Kuro5hin.org: technology and culture, from the trenches
create account | help/FAQ | contact | links | search | IRC | site news
[ Everything | Diaries | Technology | Science | Culture | Politics | Media | News | Internet | Op-Ed | Fiction | Meta | MLP ]
We need your support: buy an ad | premium membership

A standard for software metadata

By tagish in Culture
Mon Sep 18, 2000 at 06:31:08 PM EST
Tags: Software (all tags)

I'm sitting here preparing some Java source to release under the GPL and wondering how best to tell people about what I'm doing. It's one thing to make this stuff available, but if people can't find it I'm wasting my time.
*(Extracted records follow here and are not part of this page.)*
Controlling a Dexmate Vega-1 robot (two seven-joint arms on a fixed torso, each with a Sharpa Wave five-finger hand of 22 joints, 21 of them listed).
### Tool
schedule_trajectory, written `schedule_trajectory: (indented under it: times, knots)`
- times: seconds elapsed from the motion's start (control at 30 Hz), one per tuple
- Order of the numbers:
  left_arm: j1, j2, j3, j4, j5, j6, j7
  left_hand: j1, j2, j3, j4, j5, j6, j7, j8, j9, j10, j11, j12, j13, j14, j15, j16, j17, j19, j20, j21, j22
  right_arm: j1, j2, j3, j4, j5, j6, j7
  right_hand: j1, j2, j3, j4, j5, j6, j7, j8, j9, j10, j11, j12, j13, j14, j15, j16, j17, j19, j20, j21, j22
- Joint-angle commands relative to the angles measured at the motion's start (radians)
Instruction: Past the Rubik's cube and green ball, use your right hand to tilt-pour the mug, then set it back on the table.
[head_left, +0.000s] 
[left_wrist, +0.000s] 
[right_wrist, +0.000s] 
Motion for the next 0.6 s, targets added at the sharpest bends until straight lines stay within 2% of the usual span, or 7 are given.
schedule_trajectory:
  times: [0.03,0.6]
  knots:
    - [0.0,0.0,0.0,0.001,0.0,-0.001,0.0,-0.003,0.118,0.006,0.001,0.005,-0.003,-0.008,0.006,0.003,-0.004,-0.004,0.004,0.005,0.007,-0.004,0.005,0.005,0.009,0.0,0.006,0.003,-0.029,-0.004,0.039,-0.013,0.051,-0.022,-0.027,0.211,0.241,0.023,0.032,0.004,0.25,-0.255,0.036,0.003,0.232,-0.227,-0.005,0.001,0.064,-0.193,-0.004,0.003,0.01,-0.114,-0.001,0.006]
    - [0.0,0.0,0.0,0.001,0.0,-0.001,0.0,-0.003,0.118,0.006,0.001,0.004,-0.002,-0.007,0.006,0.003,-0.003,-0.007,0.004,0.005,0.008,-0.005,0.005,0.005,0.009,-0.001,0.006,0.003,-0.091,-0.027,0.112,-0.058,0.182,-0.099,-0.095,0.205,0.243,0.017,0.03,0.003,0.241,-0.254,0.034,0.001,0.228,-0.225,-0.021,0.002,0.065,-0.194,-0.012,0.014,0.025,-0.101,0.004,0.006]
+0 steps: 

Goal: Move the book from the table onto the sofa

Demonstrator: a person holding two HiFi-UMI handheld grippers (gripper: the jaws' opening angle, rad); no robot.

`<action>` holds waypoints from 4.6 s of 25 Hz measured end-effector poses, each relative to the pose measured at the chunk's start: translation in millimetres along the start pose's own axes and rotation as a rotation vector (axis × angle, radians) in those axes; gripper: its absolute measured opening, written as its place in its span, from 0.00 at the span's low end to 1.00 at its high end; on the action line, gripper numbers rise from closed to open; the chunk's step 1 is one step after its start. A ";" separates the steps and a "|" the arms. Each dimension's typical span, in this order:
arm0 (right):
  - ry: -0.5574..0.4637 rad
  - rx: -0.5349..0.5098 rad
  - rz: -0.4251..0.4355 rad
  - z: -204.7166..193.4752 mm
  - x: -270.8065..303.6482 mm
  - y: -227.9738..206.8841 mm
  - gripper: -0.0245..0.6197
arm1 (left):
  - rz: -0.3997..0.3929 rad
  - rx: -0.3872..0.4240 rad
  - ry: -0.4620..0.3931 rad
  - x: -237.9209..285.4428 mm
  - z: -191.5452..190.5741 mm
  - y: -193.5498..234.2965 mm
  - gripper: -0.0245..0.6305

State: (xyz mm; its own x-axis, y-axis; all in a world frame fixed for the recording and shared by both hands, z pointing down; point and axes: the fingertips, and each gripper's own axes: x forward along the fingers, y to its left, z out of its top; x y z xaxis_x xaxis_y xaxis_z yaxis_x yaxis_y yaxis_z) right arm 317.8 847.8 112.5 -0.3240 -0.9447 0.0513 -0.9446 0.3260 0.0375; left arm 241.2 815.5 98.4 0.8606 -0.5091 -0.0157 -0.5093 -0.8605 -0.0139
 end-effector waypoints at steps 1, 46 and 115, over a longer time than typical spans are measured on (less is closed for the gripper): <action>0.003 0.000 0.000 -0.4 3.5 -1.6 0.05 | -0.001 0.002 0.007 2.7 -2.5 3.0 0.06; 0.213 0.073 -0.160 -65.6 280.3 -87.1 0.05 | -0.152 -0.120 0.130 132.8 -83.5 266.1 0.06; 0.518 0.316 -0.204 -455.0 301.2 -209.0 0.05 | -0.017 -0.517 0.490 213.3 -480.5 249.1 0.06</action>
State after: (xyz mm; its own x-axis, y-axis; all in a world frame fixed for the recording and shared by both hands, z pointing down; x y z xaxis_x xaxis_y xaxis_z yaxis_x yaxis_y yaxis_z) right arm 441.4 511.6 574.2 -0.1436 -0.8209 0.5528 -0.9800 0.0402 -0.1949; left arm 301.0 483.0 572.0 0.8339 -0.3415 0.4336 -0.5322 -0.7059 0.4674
Of course there are places I can go to publicise what I've done (Freshmeat, Jars, Gamelan, Servletcentral in this case) and those services perform a valuable function, but in practice it is still quite hard for someone to find some code in language X that performs function Y in a way that complies with constraint Z. There's no search engine that finds reusable code based on variable criteria and, given the number of incompatible ways source code can be packaged, described and distributed, little prospect of anyone building one.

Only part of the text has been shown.